PyTorch and Zounds
In a previous post, we used zounds to build a very simple synthesizer by learning K-Means centroids from individual frames of a spectrogram, and then using the sequence of one-hot encodings as parameters for our synthesizer.
Recently, zounds has added support for training and employing PyTorch models, and I wanted to try out something similar using a trained autoencoder, rather than K-Means clustering.
There’s been a ton of research and interest lately around using deep neural networks for audio synthesis (e.g. WaveNet and NSynth), and while this post describes a very simple, “toy” approach to the problem, it illustrates how zounds can be used for all kinds of interesting machine-learning experiments dealing with audio.
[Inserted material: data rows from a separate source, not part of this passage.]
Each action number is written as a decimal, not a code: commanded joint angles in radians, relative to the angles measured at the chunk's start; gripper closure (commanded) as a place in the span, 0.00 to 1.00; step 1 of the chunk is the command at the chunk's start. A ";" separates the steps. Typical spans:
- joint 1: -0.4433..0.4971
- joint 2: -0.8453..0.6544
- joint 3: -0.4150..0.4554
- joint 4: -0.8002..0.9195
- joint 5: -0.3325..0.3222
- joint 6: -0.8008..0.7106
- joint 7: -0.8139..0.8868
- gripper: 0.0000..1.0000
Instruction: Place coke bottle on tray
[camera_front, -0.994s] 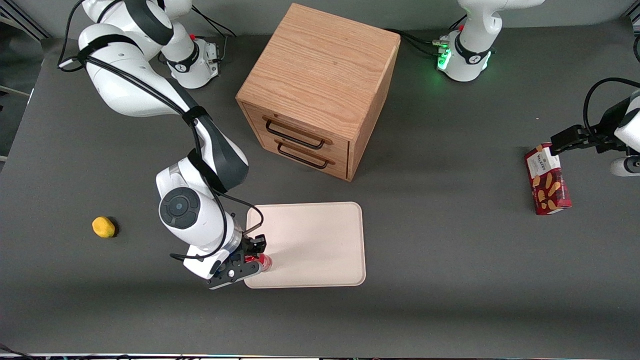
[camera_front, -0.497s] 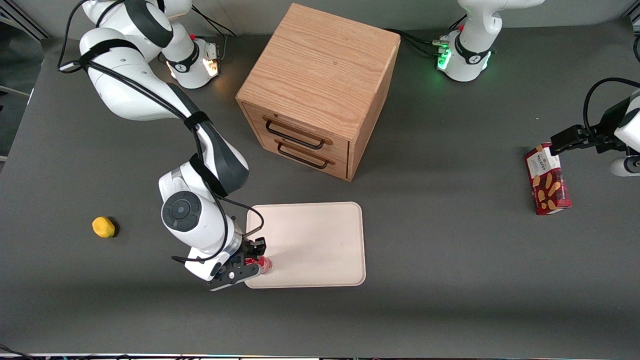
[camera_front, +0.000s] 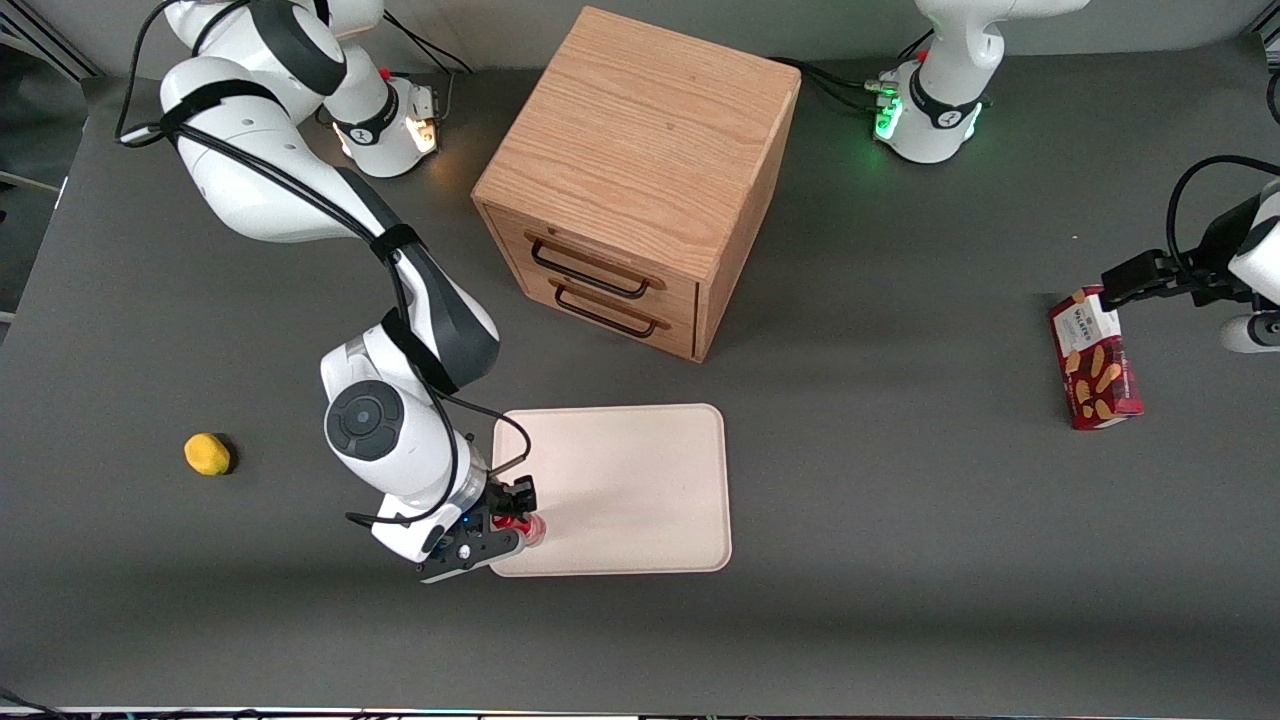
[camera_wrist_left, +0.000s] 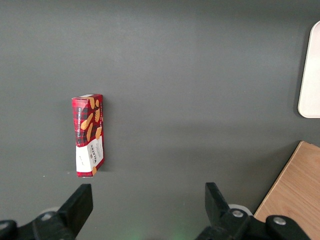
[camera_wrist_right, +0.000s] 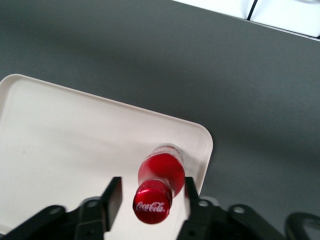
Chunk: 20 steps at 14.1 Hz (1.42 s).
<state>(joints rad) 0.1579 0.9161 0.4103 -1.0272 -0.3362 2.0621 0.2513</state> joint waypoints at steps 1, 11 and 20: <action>-0.012 -0.014 0.005 -0.022 -0.024 0.024 0.039 0.00; -0.093 -0.412 -0.109 -0.359 0.190 -0.005 0.022 0.00; -0.086 -0.923 -0.321 -0.839 0.404 -0.033 -0.098 0.00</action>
<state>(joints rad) 0.0653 0.1290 0.1318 -1.7238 0.0264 2.0239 0.1956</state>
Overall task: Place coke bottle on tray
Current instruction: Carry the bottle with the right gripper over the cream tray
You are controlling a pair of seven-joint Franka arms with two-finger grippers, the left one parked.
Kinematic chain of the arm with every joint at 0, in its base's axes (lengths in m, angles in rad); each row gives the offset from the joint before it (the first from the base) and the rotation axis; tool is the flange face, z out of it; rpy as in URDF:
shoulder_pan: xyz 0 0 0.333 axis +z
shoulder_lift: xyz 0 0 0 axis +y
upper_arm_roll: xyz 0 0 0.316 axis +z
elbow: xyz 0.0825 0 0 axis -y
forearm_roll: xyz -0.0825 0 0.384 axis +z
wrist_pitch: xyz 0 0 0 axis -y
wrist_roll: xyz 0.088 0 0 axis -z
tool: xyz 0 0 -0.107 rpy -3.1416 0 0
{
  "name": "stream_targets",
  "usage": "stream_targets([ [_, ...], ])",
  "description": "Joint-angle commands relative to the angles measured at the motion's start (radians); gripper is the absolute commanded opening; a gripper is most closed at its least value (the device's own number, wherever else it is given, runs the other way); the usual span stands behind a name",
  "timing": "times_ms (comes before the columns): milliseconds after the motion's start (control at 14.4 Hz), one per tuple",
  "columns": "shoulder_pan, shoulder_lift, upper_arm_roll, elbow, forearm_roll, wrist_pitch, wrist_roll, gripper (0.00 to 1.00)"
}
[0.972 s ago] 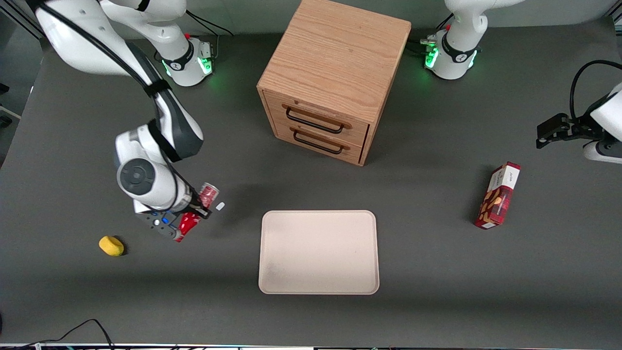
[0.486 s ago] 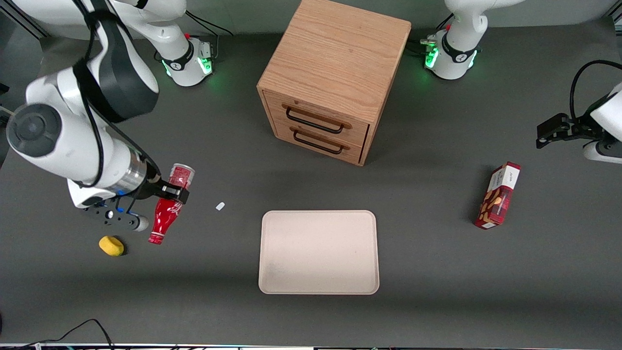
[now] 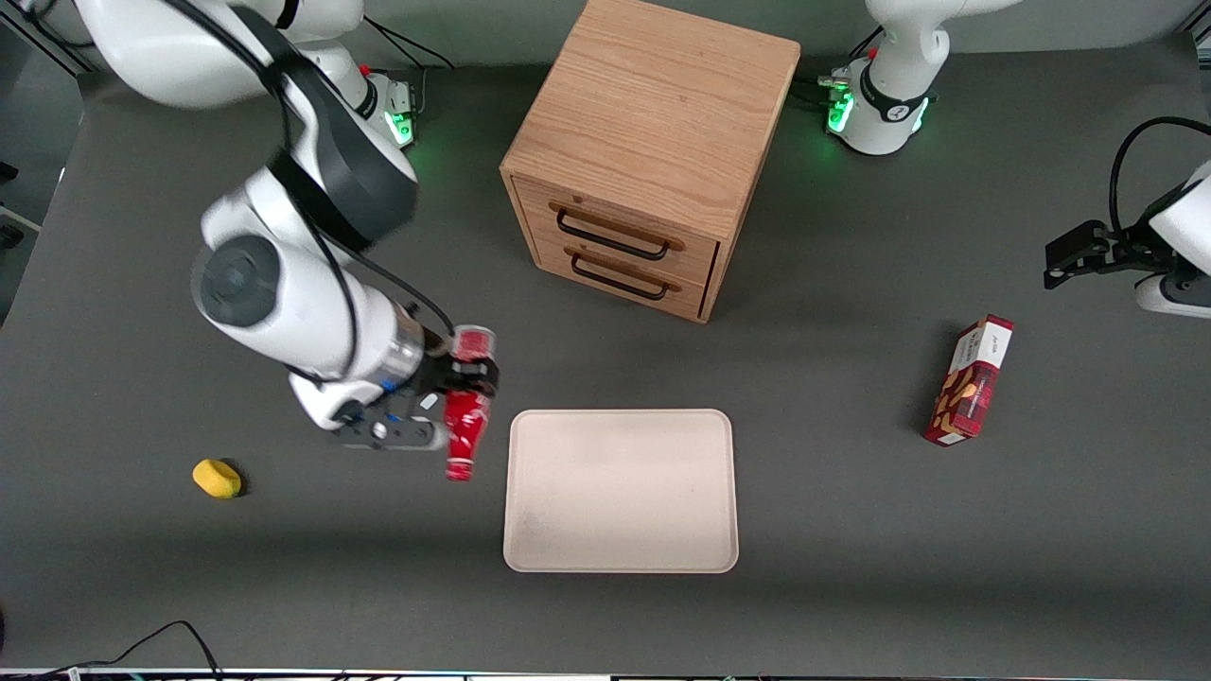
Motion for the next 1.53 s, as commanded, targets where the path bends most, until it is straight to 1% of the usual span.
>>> stream_targets([
  [0, 0.009, 0.178, 0.012, 0.085, -0.008, 0.095, -0.023, 0.0],
  [69, 0.015, 0.22, 0.006, 0.085, -0.012, 0.137, -0.024, 0.0],
  [278, 0.02, 0.291, 0.004, 0.087, -0.097, 0.231, -0.032, 0.0],
  [486, 0.02, 0.329, -0.004, 0.088, -0.14, 0.281, -0.062, 0.0],
  [833, 0.022, 0.375, -0.051, 0.093, -0.141, 0.37, -0.098, 0.0],
  [972, 0.04, 0.386, -0.074, 0.094, -0.141, 0.387, -0.098, 0.0],
  [1458, 0.051, 0.403, -0.073, 0.101, -0.14, 0.387, -0.081, 0.0],
])
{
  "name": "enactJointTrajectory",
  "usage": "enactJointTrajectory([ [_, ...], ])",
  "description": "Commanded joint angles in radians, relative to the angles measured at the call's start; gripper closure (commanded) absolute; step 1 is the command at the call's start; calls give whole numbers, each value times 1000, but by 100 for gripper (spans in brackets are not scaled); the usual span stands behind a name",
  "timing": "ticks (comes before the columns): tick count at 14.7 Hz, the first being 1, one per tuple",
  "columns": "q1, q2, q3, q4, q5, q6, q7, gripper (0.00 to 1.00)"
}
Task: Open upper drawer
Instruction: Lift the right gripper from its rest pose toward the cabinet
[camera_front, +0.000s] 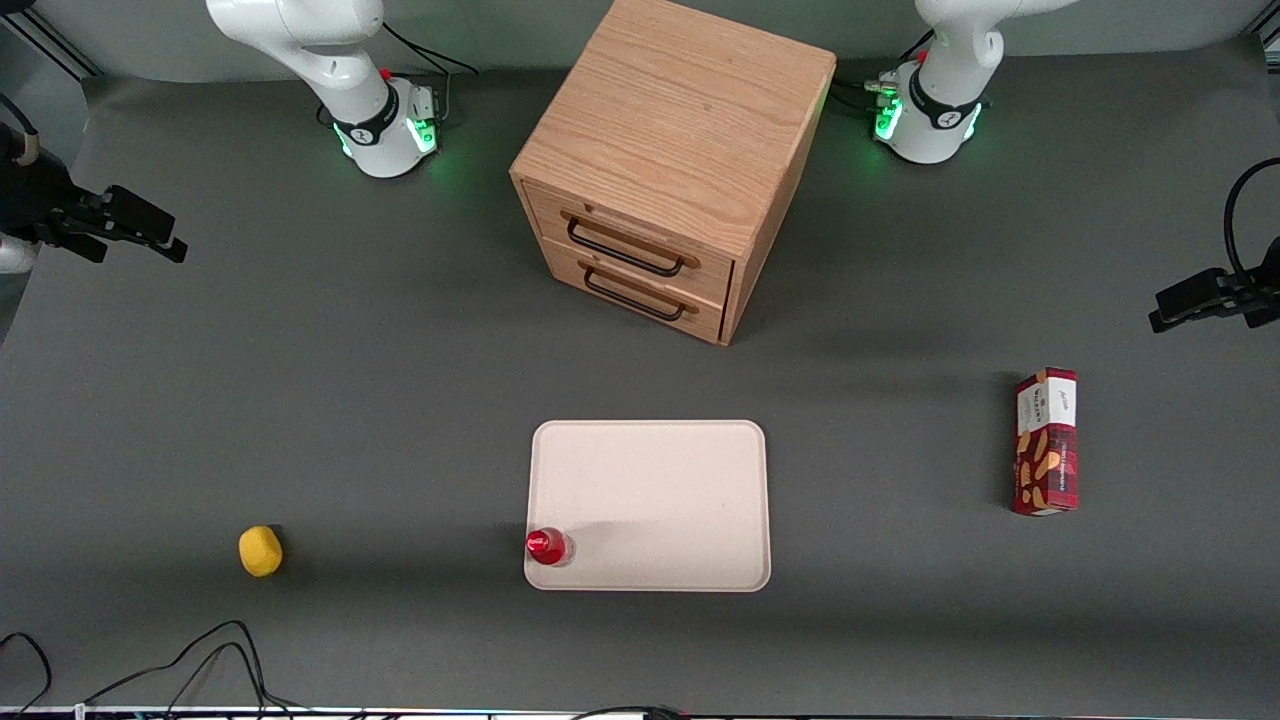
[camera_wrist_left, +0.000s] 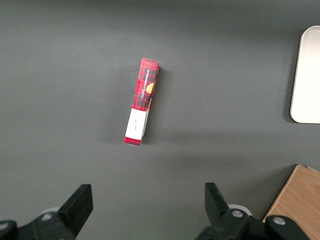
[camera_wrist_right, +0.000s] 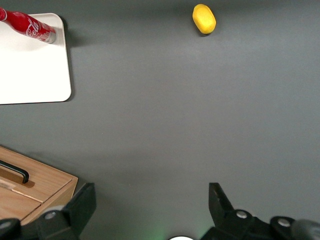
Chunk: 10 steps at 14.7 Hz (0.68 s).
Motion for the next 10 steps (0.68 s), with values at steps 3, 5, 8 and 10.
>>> enactJointTrajectory([
  [3, 14, 30, -3, 32, 6, 0, 12, 0],
  [5, 12, 40, 10, 24, 5, -4, 15, 0],
  [8, 15, 34, 19, 33, 16, -13, 11, 0],
  [10, 14, 30, 36, 35, 19, -23, 12, 0],
])
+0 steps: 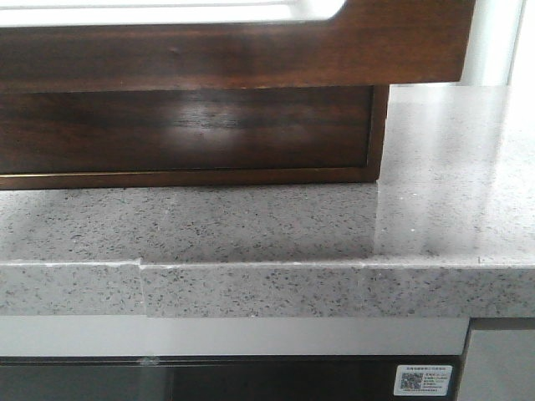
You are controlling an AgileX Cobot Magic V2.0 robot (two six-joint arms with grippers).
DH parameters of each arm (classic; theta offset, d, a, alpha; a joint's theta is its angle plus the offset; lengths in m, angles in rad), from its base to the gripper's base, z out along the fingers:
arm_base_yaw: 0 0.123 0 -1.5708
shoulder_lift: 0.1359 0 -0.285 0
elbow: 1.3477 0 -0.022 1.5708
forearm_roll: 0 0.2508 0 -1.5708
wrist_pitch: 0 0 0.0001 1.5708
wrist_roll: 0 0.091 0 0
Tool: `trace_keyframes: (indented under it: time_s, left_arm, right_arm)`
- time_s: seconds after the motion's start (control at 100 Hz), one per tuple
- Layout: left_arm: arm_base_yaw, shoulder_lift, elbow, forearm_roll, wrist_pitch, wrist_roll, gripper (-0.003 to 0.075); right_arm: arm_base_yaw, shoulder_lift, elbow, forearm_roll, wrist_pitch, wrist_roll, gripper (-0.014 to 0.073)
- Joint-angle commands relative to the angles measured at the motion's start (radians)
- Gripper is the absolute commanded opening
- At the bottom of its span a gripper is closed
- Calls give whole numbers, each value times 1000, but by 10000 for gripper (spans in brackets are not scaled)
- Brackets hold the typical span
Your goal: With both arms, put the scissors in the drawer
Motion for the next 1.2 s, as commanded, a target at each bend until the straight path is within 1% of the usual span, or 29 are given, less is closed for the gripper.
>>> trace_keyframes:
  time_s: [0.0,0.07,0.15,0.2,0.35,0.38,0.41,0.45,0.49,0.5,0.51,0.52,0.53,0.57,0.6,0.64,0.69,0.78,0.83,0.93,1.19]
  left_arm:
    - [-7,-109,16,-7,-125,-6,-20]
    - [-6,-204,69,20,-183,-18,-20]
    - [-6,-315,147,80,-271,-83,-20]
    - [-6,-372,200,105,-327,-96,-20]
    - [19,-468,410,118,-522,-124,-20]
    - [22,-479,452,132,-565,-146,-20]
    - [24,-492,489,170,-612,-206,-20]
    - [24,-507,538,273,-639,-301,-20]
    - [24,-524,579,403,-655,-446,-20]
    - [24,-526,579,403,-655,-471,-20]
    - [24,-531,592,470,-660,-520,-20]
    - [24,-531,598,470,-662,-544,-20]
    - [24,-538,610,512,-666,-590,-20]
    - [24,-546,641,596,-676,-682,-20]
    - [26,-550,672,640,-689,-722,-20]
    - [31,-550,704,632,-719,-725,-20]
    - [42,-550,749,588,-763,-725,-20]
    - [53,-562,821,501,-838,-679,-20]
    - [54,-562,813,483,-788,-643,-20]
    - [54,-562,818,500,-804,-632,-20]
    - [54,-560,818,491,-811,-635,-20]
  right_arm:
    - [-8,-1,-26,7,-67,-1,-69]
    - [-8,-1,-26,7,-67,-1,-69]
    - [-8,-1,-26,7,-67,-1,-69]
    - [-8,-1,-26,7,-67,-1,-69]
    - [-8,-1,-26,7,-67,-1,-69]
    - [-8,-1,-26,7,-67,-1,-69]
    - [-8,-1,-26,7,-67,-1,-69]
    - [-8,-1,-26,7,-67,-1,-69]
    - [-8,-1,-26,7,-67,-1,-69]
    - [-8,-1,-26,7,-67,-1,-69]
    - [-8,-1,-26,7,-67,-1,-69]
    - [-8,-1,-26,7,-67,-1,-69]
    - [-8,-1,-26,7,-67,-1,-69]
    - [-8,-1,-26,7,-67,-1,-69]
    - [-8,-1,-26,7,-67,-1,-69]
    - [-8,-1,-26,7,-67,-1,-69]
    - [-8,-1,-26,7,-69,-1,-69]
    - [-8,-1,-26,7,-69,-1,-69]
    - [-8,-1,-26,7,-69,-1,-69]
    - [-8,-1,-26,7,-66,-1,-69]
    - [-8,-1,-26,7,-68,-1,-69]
As usual, if you want to jump ahead, you can see the entire example here.
Extracing Features from a Dataset
First, we’ll need to extract the features that the autoencoder will be trained on. In this example, we’re going to diverge from our previous K-Means example in a couple ways:
- First, we’ll learn from a little over half a second of audio at a time, rather than learning codes from a single MDCT frame, which only has a duration of tens of milliseconds
- Second, the spectrograms we learn from will use a geometric, rather than a linear scale, so that the model our autoencoder tries to compress more closely matches human pitch perception
Defining the Graph
With further ado, here’s our processing graph:
samplerate = zounds.SR11025()
BaseModel = zounds.stft(resample_to=samplerate, store_fft=True)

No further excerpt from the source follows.